Bridge Biotherapeutics, which is developing a new drug for idiopathic pulmonary fibrosis (IPF), a rare disease that causes the lungs to stiffen, announced on the 14th that it did not detect significant improvement in the results of its global phase 2 clinical trial for the candidate substance 'BBT-877.'
According to the company, there was no significant improvement in the change in forced vital capacity (FVC) at 24 weeks, the primary endpoint. The phase 2 trial of BBT-877 was conducted across five countries including South Korea, the United States, Australia, Poland, and Israel, involving a total of 129 patients to evaluate the drug's efficacy, safety, and tolerability in patients with idiopathic pulmonary fibrosis.
In this result, changes in forced vital capacity at 24 weeks, the primary endpoint, were observed in both the BBT-877 treatment group and the placebo group. However, there was no statistically significant difference between the two patient groups.

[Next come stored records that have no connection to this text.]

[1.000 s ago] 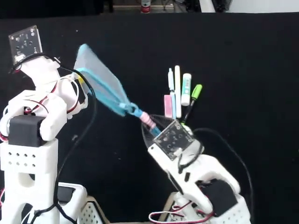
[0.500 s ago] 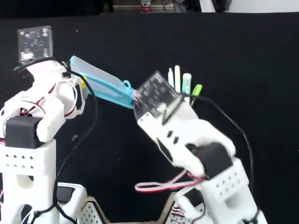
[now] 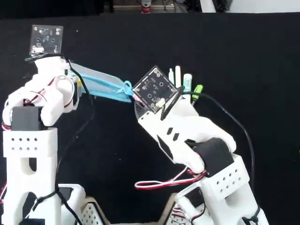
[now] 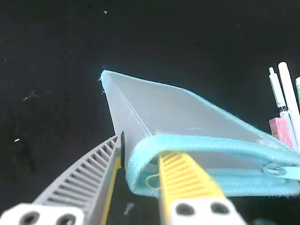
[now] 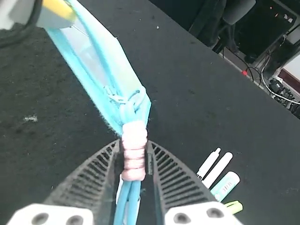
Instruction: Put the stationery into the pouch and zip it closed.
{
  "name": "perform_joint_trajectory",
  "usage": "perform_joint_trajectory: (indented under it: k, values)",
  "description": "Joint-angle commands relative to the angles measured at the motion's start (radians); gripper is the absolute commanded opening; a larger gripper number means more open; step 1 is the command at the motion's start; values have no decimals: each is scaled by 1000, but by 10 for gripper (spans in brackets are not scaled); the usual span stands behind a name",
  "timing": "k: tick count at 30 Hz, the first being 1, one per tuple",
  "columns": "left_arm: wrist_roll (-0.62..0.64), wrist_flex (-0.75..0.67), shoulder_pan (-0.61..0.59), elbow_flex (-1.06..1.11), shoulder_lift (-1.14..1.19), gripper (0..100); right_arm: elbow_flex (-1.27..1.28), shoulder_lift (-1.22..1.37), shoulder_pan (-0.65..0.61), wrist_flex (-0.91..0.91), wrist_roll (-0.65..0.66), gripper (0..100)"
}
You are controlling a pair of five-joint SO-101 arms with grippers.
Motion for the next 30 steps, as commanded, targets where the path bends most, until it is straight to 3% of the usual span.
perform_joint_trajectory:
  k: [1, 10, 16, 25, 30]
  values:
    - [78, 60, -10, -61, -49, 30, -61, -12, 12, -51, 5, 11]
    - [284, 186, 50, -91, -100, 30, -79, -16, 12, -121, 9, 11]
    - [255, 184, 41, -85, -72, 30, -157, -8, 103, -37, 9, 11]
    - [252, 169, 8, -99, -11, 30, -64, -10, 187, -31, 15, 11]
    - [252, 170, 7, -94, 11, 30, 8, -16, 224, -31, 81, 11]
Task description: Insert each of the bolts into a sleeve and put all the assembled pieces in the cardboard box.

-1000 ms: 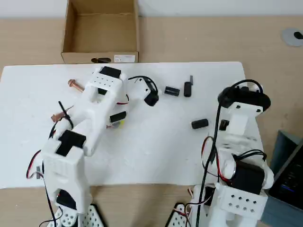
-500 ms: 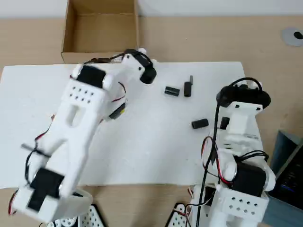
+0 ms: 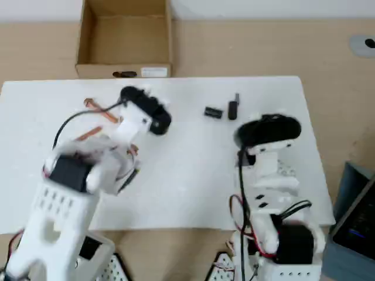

The company plans to review individual patient data through subgroup analysis, biomarker results, and high-resolution computed tomography (CT) analysis after receiving the final clinical trial report, and to re-establish its clinical development and business strategies in the future.
Idiopathic pulmonary fibrosis is a rare, intractable disease that stiffens the lungs, leading to decreased function and, in severe cases, death. The survival period after diagnosis is only 3 to 5 years. According to Bridge Biotherapeutics, the global number of patients is approximately 3 million, and the market for idiopathic pulmonary fibrosis therapies is projected to reach about 10 trillion won by 2030.
BBT-877, a substance introduced from LigaChem Biosciences, works by selectively inhibiting autotaxin, a protein that causes pulmonary fibrosis, and is being developed as a first-in-class treatment that alleviates inflammation and fibrosis.